----- Records provided

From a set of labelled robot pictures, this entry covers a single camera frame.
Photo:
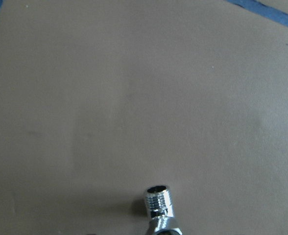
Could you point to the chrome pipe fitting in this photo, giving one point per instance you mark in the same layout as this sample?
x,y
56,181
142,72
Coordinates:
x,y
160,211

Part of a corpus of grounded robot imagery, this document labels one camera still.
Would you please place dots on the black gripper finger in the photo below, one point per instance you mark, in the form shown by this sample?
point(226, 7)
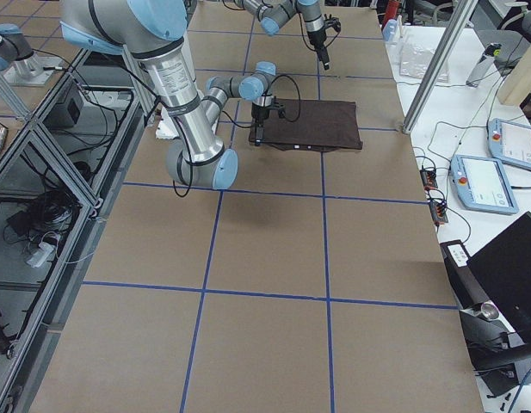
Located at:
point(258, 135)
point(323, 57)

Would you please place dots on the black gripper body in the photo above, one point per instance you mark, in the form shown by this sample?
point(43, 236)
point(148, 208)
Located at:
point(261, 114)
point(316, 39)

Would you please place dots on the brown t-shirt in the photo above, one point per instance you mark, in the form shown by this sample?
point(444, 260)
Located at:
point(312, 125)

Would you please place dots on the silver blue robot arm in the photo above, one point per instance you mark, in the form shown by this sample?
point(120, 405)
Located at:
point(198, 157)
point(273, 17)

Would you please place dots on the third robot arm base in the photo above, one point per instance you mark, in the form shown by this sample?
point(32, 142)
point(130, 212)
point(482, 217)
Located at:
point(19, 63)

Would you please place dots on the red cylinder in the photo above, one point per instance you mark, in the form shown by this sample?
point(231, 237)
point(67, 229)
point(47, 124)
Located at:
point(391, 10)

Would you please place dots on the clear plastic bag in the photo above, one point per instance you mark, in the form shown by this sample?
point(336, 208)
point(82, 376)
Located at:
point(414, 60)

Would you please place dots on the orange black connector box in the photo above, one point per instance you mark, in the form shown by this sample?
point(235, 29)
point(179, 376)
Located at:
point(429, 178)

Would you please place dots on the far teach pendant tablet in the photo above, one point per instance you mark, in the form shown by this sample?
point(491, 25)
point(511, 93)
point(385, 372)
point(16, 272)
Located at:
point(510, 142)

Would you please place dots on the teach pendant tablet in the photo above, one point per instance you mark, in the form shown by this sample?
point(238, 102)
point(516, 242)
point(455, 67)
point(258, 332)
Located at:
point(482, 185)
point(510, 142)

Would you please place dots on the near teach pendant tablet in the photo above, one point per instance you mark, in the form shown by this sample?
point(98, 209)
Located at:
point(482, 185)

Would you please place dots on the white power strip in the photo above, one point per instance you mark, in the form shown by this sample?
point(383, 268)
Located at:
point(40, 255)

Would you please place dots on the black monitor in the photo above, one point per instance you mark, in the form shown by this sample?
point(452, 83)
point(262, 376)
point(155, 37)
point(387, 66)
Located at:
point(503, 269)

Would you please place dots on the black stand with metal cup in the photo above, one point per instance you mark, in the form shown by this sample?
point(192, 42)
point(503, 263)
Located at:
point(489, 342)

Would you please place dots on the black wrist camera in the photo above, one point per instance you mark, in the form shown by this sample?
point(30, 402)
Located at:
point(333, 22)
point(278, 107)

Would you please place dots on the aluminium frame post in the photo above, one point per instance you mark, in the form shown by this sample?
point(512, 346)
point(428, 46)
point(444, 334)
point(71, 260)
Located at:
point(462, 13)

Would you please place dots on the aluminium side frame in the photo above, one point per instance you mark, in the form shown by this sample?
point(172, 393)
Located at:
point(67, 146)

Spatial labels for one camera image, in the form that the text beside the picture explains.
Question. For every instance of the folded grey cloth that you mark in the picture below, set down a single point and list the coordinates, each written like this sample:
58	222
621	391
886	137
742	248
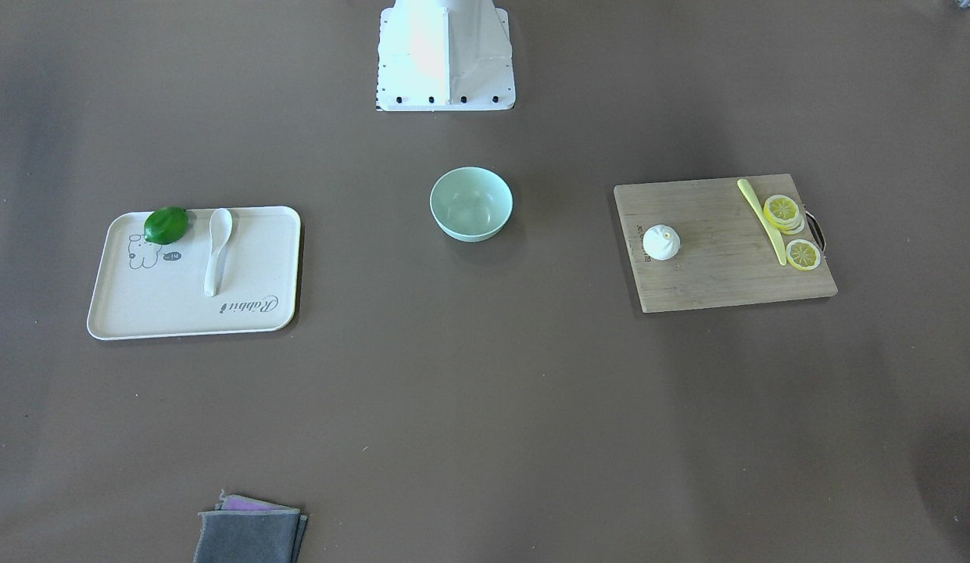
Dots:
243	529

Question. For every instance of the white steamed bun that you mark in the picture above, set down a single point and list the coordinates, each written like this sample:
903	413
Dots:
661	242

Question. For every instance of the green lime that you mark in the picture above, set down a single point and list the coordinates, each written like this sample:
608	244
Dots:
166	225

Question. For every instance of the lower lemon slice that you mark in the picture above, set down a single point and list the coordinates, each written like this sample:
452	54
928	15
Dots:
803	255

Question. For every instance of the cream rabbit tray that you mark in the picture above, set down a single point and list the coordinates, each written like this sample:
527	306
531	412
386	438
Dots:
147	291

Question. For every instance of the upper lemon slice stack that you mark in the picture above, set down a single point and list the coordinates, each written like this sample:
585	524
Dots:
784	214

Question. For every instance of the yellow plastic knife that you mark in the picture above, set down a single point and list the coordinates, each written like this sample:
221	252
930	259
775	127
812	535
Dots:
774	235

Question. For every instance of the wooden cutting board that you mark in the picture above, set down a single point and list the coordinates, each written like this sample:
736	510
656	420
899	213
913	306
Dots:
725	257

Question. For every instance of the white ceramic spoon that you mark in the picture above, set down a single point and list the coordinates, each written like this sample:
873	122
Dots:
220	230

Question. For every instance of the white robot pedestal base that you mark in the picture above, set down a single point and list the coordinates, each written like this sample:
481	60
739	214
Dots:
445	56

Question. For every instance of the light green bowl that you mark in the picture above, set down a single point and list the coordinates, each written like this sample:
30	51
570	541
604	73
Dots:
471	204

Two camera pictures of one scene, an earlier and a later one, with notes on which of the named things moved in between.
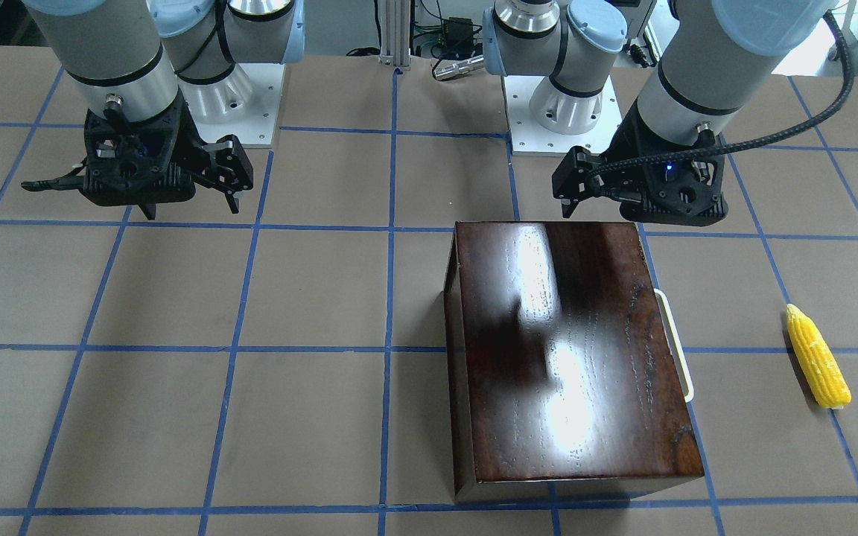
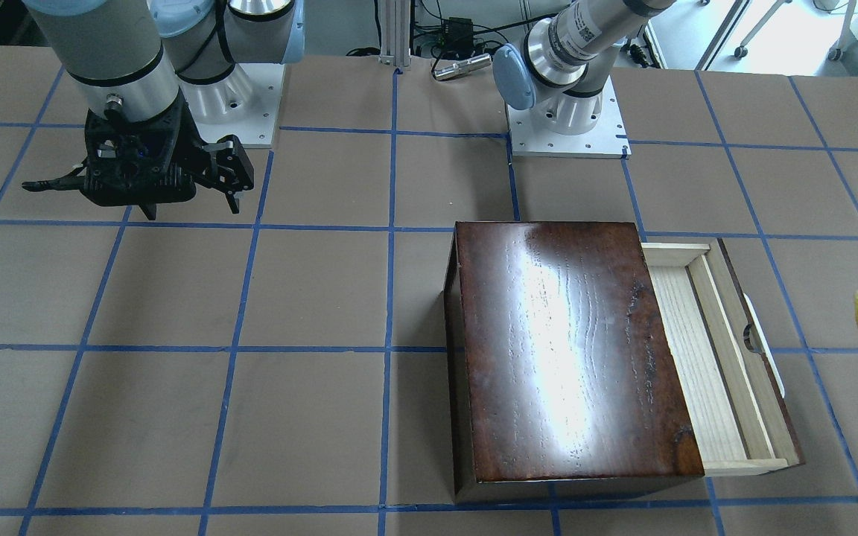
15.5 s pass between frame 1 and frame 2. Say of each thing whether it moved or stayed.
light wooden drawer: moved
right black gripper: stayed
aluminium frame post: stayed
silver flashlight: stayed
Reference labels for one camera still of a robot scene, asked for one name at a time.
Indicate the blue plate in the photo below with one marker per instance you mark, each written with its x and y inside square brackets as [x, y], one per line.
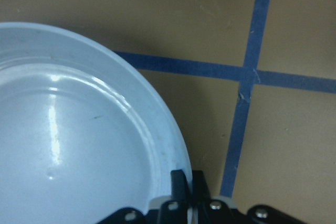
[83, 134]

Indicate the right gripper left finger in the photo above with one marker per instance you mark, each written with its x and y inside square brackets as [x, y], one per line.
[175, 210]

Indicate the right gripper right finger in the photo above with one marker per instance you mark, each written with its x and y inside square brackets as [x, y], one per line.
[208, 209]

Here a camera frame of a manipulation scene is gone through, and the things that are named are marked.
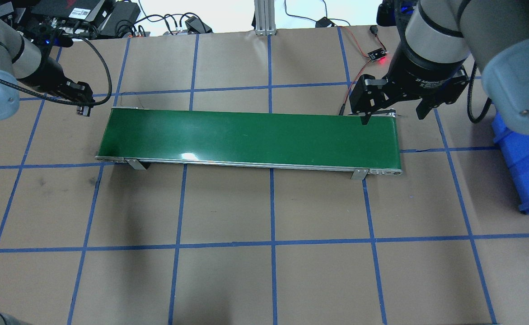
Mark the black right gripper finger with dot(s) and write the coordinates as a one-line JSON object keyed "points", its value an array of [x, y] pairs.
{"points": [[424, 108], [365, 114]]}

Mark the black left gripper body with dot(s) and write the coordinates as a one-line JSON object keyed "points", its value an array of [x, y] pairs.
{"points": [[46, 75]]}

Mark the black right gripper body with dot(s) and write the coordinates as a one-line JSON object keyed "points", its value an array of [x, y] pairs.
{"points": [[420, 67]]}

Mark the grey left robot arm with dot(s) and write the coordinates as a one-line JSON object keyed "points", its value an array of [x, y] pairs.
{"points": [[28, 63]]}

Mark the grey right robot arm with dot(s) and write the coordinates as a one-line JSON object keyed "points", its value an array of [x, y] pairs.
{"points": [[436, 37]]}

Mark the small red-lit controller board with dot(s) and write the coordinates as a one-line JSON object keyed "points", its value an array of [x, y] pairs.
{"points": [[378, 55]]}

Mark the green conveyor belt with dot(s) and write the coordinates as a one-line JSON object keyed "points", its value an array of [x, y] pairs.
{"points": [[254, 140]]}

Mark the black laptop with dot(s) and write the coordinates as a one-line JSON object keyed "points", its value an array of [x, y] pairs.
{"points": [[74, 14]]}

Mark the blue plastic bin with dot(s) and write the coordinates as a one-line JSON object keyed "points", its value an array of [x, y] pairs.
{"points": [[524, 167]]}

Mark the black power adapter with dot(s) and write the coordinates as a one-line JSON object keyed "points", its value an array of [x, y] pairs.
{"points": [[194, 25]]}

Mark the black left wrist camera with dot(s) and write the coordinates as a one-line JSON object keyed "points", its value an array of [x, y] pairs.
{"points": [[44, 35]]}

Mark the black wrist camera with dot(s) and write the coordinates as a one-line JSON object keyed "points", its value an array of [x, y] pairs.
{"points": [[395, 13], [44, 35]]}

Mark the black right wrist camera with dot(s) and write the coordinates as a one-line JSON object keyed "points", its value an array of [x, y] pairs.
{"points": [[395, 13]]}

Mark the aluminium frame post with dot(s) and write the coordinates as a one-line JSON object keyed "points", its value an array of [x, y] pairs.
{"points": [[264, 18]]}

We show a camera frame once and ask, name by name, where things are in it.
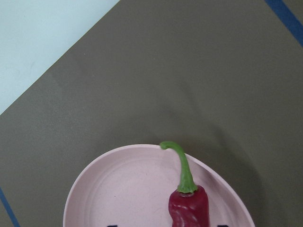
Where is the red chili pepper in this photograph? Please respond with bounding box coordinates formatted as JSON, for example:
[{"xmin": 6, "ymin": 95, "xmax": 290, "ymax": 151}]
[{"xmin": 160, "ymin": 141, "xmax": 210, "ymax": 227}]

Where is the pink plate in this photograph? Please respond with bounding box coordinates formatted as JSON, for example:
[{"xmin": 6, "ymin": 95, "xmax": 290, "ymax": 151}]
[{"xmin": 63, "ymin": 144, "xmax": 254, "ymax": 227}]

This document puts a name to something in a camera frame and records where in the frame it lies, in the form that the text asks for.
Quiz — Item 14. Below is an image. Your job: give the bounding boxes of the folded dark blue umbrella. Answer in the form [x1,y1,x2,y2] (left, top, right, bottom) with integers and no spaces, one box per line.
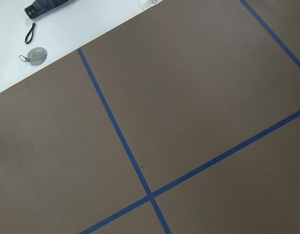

----------

- **What the task asks**:
Show the lines of the data that hold the word "pendant".

- **Expected answer**:
Would you please place dots on the far teach pendant tablet in the photo above, one point per instance you mark, in the form shown by this sample?
Would you please place dots on the teach pendant tablet in the photo above, one point per instance you mark, in the form shown by this sample?
Would you please place dots on the near teach pendant tablet in the photo above, one point per instance you mark, in the form shown by this sample?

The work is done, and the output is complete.